#325 catsay TUI
Building the text UI catsay example from Practical Rust Projects, learning about making text UI programs with Rust.
Notes
The text-base user interface catsay example from Practical Rust Projects is used to demonstrate techniques for making text UI programs with Rust.
Building catsay
Start a new project:
$ cargo new --bin catsay
    Creating binary (application) `catsay` package
note: see more `Cargo.toml` keys and their definitions at https://doc.rust-lang.org/cargo/reference/manifest.html
$ cd catsay
$ cargo run
   Compiling catsay v0.1.0 (/Users/paulgallagher/MyGithub/tardate/LittleCodingKata/rust/catsay-tui/catsay)
    Finished `dev` profile [unoptimized + debuginfo] target(s) in 0.49s
     Running `target/debug/catsay`
Hello, world!
Step 1: setup the app framework with cursive
The example uses the Cursive crate. Cursive is a TUI (Text User Interface) library for rust. It uses the crossterm backend by default, but other backends are available.
Use the Cursive crate.
Add cursive = "0.11.2" to Cargo.toml, and update the code:
extern crate cursive;
use cursive::Cursive;
fn main() {
    let mut siv = Cursive::default();
    siv.run();
}
When invoked with cargo run, displays a simple blue screen.
Step 2: showing a dialog box
Seems I need to explicitly enable the cross term backend to get cursive to display anything.
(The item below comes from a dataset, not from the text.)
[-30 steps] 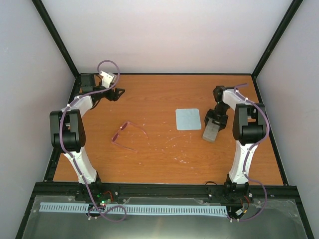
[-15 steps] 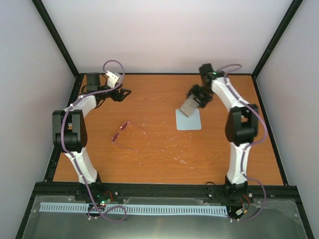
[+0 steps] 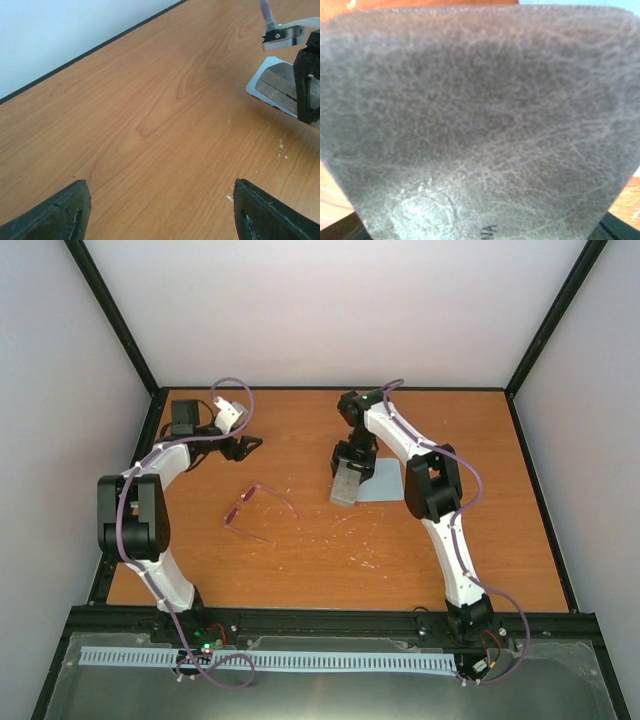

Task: Organize the sunglasses
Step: Place the sunglasses case at the center of the board, then adjust the sunglasses case at the center of the board.

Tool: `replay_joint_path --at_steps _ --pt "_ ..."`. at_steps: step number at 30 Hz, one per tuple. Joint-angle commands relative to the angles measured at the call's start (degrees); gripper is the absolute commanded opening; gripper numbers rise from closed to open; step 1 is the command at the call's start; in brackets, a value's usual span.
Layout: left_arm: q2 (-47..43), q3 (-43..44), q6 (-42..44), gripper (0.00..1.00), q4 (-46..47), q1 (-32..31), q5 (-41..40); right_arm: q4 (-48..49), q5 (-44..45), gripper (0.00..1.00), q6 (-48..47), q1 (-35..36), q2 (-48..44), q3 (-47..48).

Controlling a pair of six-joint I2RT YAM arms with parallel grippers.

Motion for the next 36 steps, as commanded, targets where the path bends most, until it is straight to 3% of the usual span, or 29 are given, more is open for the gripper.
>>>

I want to use the multiplatform crossterm rather than ncurses used in the book (so I can easily run on macOS).
Update the cursive dependency and enable crossterm: cursive = { version = "0.21", features = ["crossterm-backend"] }.
extern crate cursive;
use cursive::views::TextView;
fn main() {
    let mut siv = cursive::crossterm();
    let cat_text = "{message}
\\
 \\
   /\\_/\\
  ( {eye}.{eye} )
   > ^ <";
    let cat_template = cat_text.replace("{message}", "Meow!");
    let cat_template = cat_template.replace("{eye}", "o");
    siv.add_layer(TextView::new(cat_template));
    siv.run();
}
Working nicely with cargo run:

Step 3: handling simple keyboard inputs
Add a global callback to handle key events - in this case ESC key
use cursive::event::Key;
...
siv.add_global_callback(Key::Esc, |s| s.quit());
Step 4: adding a dialog box
Wrap the TextView with a Dialog box
use cursive::views::{Dialog, TextView};
...
siv.add_layer(
    Dialog::around(TextView::new(cat_template))
        .title("The cat says...")
        .button("OK", |s| s.quit())
);

Step 5: multi-step dialog box
First dialog is to accept options for the cat, then show the cat accordingly.
extern crate cursive;
use cursive::traits::Nameable;
use cursive::views::{Checkbox, Dialog, EditView, ListView, TextView};
use cursive::event::Key;
use cursive::Cursive;
struct CatsayOptions<'a> {
    message: &'a str,
    dead: bool,
}
fn input_step(siv: &mut Cursive) {
    siv.add_layer(
        Dialog::new()
            .title("Please fill out the form for the cat")
            .content(
                ListView::new()
                    .child("Message:", EditView::new().with_name("message"))
                    .child("Dead?", Checkbox::new().with_name("dead")),
            )
            .button("OK", |s| {
                let message = s
                    .call_on_name("message", |t: &mut EditView| t.get_content())
                    .unwrap();
                let is_dead = s
                    .call_on_name("dead", |t: &mut Checkbox| t.is_checked())
                    .unwrap();
                let options = CatsayOptions {
                    message: &message,
                    dead: is_dead,
                };
                result_step(s, &options)
            }),
    );
}
fn result_step(siv: &mut Cursive, options: &CatsayOptions) {
    let eye = if options.dead { "x" } else { "o" };
    let cat_text = format!(
        "{message}
 \\
  \\
    /\\_/\\
   ( {eye}.{eye} )
    > ^ <",
        message = options.message,
        eye = eye
    );
    siv.pop_layer();
    siv.add_layer(
        Dialog::around(TextView::new(cat_text))
            .title("The cat says...")
            .button("OK", |s| s.quit()),
    );
}
fn main() {
    let mut siv = cursive::crossterm();
    input_step(&mut siv);
    siv.add_global_callback(Key::Esc, |s| s.quit()); // listen for ESC key and quit
    siv.run();
}
now on cargo run there’s a two step interaction:


Note: code has been updated to use
Nameable trait instead of Identifiable.
These were changed as part of the Cursive “great renaming”.